2007年11月07日
西野の申し子・明神智和
「クラブ全体として、さらにステップアップしていく時期にさしかかろうとしていると思う。6年間でさまざまな経験を積むことができた。この経験をもとにクラブとしてさらに、大きく可能性を広げる機会を与えていただいたと思っている」(時事通信より) G大阪の西野朗監督が、新たに2年契約を結んだ。2002年からG大阪の指揮を執る西野監督は、来季が7年目。

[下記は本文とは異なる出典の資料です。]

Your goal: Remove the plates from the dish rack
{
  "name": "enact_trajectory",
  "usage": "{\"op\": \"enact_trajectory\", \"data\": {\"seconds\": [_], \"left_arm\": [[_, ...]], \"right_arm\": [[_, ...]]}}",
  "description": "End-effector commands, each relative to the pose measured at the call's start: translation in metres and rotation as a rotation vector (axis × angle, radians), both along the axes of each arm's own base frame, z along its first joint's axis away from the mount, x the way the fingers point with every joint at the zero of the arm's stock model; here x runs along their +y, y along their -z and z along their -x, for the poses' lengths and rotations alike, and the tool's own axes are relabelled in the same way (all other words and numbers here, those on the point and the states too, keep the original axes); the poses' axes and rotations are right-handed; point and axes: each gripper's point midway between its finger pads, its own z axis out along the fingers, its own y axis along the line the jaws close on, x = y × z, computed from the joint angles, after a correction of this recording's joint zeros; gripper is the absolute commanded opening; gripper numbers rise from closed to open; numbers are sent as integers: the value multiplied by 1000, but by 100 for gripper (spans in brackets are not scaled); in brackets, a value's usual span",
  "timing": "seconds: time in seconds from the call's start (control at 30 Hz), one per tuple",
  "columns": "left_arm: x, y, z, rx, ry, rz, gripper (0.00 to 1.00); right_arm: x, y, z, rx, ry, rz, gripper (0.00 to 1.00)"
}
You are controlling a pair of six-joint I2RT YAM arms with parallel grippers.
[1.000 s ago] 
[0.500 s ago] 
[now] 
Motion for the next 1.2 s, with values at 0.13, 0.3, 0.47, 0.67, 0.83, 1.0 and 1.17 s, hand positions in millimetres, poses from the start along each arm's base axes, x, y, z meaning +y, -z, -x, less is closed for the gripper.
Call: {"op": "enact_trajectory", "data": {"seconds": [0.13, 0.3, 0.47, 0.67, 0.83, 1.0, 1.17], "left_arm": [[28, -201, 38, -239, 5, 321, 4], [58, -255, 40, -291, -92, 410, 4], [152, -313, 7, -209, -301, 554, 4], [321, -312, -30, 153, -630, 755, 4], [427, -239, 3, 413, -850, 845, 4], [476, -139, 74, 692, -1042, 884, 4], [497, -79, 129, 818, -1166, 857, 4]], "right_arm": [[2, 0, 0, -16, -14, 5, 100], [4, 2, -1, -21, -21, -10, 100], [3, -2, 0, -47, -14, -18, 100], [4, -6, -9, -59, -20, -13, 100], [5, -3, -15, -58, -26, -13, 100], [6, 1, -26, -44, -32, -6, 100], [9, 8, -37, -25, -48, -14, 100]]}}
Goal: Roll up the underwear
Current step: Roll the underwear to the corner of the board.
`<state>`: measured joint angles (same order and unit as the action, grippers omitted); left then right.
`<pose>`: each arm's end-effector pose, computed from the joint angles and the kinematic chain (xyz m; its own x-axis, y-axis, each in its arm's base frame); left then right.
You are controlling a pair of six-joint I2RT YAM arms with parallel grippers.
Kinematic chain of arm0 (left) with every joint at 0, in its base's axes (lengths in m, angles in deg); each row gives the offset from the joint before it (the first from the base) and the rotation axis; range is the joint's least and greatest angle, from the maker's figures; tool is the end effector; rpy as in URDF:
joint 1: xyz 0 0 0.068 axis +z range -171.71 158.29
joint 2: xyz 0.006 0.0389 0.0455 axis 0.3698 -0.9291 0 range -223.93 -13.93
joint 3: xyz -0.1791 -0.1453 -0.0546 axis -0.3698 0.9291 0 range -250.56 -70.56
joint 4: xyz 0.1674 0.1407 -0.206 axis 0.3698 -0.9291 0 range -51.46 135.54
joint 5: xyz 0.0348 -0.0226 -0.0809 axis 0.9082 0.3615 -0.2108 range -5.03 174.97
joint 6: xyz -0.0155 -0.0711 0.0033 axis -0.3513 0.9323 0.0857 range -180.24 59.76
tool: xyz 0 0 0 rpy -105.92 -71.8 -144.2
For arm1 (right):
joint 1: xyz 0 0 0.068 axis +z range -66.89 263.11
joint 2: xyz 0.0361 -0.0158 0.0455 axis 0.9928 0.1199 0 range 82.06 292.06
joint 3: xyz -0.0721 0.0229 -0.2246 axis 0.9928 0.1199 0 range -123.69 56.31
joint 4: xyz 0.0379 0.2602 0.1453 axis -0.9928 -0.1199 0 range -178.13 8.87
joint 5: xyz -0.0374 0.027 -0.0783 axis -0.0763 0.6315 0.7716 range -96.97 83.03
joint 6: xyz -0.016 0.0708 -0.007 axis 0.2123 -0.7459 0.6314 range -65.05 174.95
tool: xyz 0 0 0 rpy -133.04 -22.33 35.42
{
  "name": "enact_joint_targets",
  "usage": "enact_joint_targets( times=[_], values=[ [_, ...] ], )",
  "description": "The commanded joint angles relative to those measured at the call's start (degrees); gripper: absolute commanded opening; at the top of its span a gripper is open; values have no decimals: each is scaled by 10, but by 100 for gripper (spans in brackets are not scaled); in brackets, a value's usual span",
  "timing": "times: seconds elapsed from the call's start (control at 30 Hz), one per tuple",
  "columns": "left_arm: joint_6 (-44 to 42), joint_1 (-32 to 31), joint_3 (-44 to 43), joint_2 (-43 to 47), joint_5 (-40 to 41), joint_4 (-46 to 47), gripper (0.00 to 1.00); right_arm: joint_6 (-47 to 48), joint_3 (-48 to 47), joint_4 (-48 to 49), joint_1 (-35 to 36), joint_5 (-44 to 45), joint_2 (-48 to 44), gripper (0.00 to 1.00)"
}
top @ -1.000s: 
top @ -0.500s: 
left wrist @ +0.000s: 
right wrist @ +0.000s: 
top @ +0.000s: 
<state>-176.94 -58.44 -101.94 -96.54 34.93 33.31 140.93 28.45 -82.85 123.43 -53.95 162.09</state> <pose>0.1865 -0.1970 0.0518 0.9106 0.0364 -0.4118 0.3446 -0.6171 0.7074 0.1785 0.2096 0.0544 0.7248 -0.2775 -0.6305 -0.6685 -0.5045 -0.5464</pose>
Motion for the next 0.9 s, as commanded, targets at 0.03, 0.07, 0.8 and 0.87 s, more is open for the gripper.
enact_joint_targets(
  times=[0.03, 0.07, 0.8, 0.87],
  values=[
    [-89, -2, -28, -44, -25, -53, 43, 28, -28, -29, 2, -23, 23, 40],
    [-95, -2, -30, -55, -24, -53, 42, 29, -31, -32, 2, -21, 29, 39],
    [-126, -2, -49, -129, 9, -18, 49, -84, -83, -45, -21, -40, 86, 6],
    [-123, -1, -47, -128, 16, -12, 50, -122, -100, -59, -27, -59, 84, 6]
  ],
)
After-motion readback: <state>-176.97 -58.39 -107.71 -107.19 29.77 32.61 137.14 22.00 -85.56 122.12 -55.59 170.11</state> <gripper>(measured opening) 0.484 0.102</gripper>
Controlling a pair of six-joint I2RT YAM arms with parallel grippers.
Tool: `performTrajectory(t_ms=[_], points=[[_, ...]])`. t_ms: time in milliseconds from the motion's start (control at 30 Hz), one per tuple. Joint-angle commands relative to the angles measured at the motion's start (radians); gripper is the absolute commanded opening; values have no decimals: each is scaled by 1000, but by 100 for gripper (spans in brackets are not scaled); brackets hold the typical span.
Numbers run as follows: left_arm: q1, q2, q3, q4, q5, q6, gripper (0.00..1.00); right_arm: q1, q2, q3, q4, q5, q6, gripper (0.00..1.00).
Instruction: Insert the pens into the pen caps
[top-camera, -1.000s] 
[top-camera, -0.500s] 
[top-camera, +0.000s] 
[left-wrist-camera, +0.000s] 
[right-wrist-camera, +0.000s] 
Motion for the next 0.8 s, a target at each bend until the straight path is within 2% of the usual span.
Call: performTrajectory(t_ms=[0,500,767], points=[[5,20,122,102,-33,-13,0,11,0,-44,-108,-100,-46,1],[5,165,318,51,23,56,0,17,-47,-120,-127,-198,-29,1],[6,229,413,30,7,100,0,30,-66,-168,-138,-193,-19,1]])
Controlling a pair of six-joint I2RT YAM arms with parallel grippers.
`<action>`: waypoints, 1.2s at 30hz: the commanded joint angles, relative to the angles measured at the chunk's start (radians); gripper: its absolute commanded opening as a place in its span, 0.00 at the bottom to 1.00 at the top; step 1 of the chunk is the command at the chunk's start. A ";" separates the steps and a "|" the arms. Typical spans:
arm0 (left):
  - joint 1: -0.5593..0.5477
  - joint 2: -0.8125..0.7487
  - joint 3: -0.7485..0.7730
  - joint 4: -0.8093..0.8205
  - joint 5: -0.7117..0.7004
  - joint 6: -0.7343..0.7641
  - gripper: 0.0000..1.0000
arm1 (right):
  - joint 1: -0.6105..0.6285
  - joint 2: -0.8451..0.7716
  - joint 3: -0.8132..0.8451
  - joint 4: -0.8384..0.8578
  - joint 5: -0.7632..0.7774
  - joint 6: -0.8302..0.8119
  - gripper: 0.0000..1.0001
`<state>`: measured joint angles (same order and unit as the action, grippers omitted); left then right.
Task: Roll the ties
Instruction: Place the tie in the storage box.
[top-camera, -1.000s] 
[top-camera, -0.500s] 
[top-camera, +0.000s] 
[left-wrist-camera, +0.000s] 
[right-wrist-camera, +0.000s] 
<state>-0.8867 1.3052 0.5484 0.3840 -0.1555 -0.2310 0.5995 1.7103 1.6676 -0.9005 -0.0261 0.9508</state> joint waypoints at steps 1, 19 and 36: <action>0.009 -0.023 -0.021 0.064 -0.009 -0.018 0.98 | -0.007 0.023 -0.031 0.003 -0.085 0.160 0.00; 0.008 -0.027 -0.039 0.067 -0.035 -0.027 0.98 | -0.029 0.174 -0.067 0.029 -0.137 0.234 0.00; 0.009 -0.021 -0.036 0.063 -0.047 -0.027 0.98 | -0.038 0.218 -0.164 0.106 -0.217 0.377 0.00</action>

トニーニョ・セレーゾ監督(鹿島・00~05年)の6年を抜いて、Jリーグの監督最長記録を更新する。 西野監督といえば、「攻撃志向」のイメージが強い。2年前のリーグ制覇は、アラウージョ、フェルナンジーニョ、大黒将志の3トップの攻撃力を軸に、「3点取られても4点取るサッカー」でもぎ取ったもの。今年も「超攻撃」をスローガンに、相手を能動的に崩せる美しいパスワークを展開している。 だがこの人、実は攻撃志向以上に、相当の“リアリスト”(現実主義者)であると思う。今年の強さのベースにあるのは攻撃力よりむしろ、明神智和、橋本英郎に支えられた中盤の守備力。96年のアトランタ五輪では、相手との力関係を冷静に見極めた結果、守備的な布陣を選択し、中田英寿と衝突したエピソードも残っている。 そのアトランタ五輪での選択を、若い選手にあるまじき消極性、として「Cランク」と評価されたのが、今日(こんにち)の攻撃志向につながっている、という話もある。だが現在のG大阪を見る限り、攻撃志向に傾きつつも本来の守備のバランス感覚は失われていない。 その西野監督が、柏時代から常に明神を重宝しているのが象徴的だと思う。かつてトルシエに「10人の明神と1人のクレイジーがいれば勝てる」と言わしめた明神はバランサー、黒子役の代名詞のような存在。来年30歳になるが、危険なスペースをさりげなく埋める戦術眼には磨きがかかる一方で、パスワークに関してはG大阪にきてむしろ上手くなっているのではないか。 現在「オシムの申し子」として鈴木啓太(浦和)がクローズアップされているが、明神もまた水を運ぶ選手であり、ガンバには欠かせない「西野の申し子」だ。 西野監督は「6年間でさまざまな経験を積むことができた」と言い、「この経験をもとにクラブとしてさらに、大きく可能性を広げる機会を与えていただいた」と言う。 今までの経験が、圧倒的な攻撃力で勝ち取った05年のリーグ優勝であり、プレッシングをベースにした今年のナビスコカップ制覇であるとすれば、今後の大きな飛躍とは、プレッシングと攻撃力の高いレベルでの融合ではないか。つまりバランス感覚を維持しながらの攻撃力のさらなる向上だが、そのキーマンが明神であることはいうまでもない。 10人の明神はいなくても、1人の明神はバランスをとって、攻撃サッカーを黒子として支える。